Мы его любили, считали редким чудаком, но, по свойственному нам юному зубоскальству, выдумывали про него глупые анекдоты и забавные истории. В особенности Илья. Он уверял, что Елачич скрывает свое директорство ярмарочном паноптикуме, а на прошлой неделе, сидя в кафе, очертил себя магическим кругом и стал невидимкой, на этом основании не отвечал на поклоны знакомых. Не знаю, что до знакомых, но, во всяком случае, магический круг явно не действовал на официанта и не спасал Елачича от расчета за консомацию.
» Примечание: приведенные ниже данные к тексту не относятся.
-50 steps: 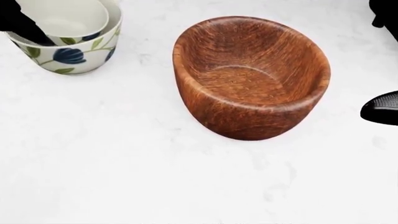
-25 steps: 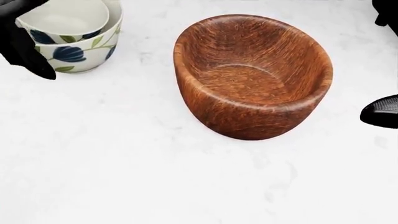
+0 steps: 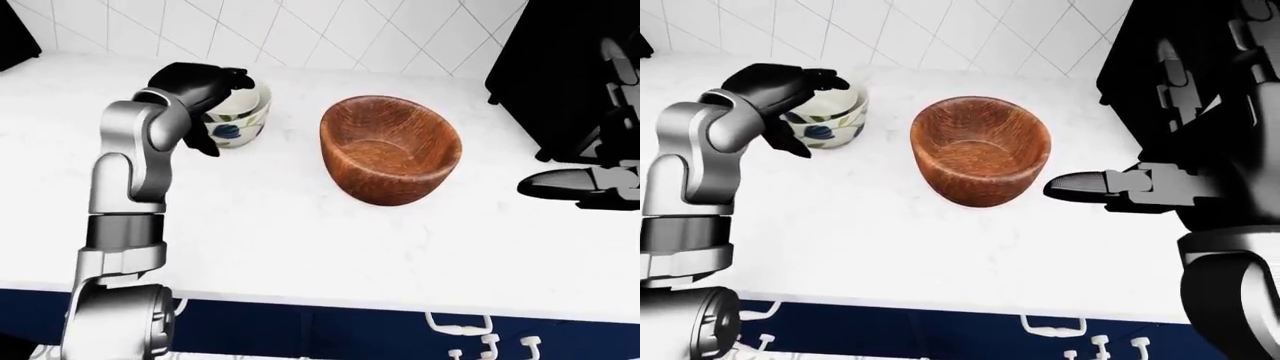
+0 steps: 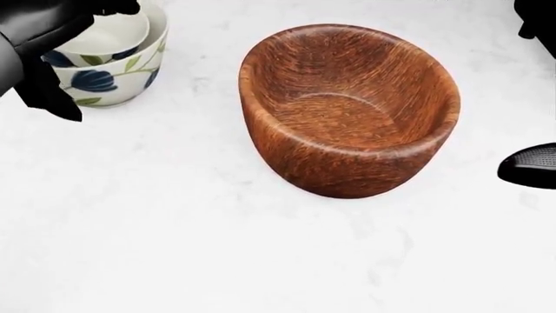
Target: Stack the bowls from largest to smallest.
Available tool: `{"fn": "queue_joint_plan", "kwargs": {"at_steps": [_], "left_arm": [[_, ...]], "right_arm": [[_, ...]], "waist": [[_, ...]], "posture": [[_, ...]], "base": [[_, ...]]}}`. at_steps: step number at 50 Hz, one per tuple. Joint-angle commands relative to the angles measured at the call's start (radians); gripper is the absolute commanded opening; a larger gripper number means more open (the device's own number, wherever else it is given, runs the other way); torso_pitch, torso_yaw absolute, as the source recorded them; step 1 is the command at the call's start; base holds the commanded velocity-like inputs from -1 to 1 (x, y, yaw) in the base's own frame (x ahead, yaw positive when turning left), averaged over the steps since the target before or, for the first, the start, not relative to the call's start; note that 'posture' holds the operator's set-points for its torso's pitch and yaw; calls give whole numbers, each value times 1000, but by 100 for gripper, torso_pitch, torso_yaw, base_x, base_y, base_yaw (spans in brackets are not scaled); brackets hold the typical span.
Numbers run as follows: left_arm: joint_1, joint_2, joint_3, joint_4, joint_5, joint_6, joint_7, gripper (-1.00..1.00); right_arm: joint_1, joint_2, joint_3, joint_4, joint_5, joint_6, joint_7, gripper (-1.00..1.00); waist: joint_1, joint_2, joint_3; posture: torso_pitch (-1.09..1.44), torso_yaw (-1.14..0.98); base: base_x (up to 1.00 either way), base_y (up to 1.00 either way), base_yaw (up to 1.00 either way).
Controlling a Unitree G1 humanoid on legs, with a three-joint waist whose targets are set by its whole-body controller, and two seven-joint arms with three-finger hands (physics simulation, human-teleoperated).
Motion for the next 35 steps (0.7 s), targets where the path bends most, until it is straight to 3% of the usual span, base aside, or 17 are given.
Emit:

Любопытно, эмиграция вернула Елачичей (у Гавриила за рубежом были двоюродные и прочие братья) к родным пенатам, так как были они некогда выходцами из Хорватии и принадлежали к фамилии известных хорватских магнатов.

Однажды с нашим абсолютно безземельным, безденежным и в полном смысле неимущим поэтом произошел курьезный случай. Он оказался, хотя и сомнительным, владельцем древних замковых развалин.

Как-то летом, бродя пешком по Хорватии, Елачич пришел в небольшое селение, раскинутое у подножия зеленого холма на вершине которого дотлевали руины средневекового замка. Сидя вечером на завалинке избы, поэт разговорился с древним местным дедом и назвал себя. Старик крестьянин внимательно посмотрел на Елачича и еще раз переспросил его имя. И вдруг торжественно сказал: «Долго же ты, Елачич, шатался по свету. Двести лет не было твоей ноги в родных местах!» Оказалось что развалины замка принадлежали некогда роду Елачичей! И поэт очутился на своей родовой земле!

В заключение хочется сказать: никакое панибратство с чертами духами и ангелами, увы, не помогло поэту разглядеть в туманной дали дней свое роковое будущее. Никто из «потусторонних друзей» не предупредил поэта о близкой его собственной инкарнации. Пришла война. При первом налете фашистских мессершмиттов на Белград первая же бомба, упавшая на спящий рассветным сном город, угодила в крохотную квартирку поэта и убила нашего друга, вместе с женой, на той самой кровати, на которой, в далекую знойную июльскую ночь каждый из нас демонстрировал перед друзьями свою «последнюю инкарнацию».